[Opening Recorded data section]

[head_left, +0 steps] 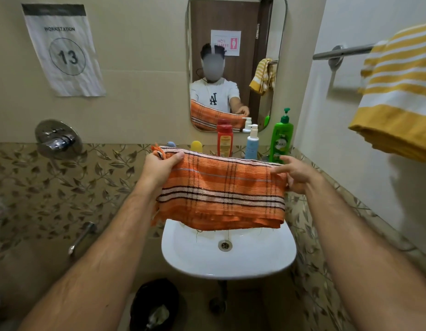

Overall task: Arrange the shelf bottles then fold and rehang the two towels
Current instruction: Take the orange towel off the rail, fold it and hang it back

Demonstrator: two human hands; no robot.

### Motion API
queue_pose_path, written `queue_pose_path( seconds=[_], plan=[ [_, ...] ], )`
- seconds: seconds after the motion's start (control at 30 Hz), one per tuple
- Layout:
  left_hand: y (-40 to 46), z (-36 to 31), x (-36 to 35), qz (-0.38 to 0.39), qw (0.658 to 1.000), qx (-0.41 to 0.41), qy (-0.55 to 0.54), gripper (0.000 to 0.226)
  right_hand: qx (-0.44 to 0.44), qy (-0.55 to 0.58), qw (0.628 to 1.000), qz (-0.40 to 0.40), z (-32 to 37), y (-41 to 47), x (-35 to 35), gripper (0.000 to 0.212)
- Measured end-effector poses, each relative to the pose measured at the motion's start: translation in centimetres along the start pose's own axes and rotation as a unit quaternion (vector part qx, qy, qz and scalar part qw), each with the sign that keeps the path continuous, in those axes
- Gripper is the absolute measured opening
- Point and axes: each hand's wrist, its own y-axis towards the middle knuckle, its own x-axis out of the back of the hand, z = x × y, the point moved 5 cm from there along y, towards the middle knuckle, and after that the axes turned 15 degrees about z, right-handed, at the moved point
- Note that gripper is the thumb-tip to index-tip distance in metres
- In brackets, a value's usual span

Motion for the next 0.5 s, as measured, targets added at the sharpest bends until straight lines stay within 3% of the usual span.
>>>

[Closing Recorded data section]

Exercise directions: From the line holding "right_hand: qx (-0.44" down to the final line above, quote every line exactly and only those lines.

Reply to the exercise:
  right_hand: qx (-0.44 to 0.44), qy (-0.55 to 0.58), qw (0.628 to 1.000), qz (-0.40 to 0.40), z (-32 to 37), y (-41 to 47), x (-35 to 35), gripper (0.000 to 0.212)
- Measured end-effector poses, each relative to the pose measured at the motion's start: translation in centimetres along the start pose's own axes and rotation as a unit quaternion (vector part qx, qy, qz and scalar part qw), each with the sign that keeps the path continuous, in those axes
- Gripper is the absolute measured opening
- Point and axes: each hand's wrist, its own y-axis towards the middle knuckle, its own x-axis out of the back of the hand, z = x × y, the point moved 5 cm from there along y, towards the middle knuckle, and after that the axes turned 15 degrees about z, right-handed, at the moved point
- Note that gripper is the thumb-tip to index-tip distance in metres
- In brackets, a value's usual span

Motion for the next 0.5 s, as measured, targets added at the sharpest bends until straight lines stay within 3% of the usual span.
>>>

No further output is required here.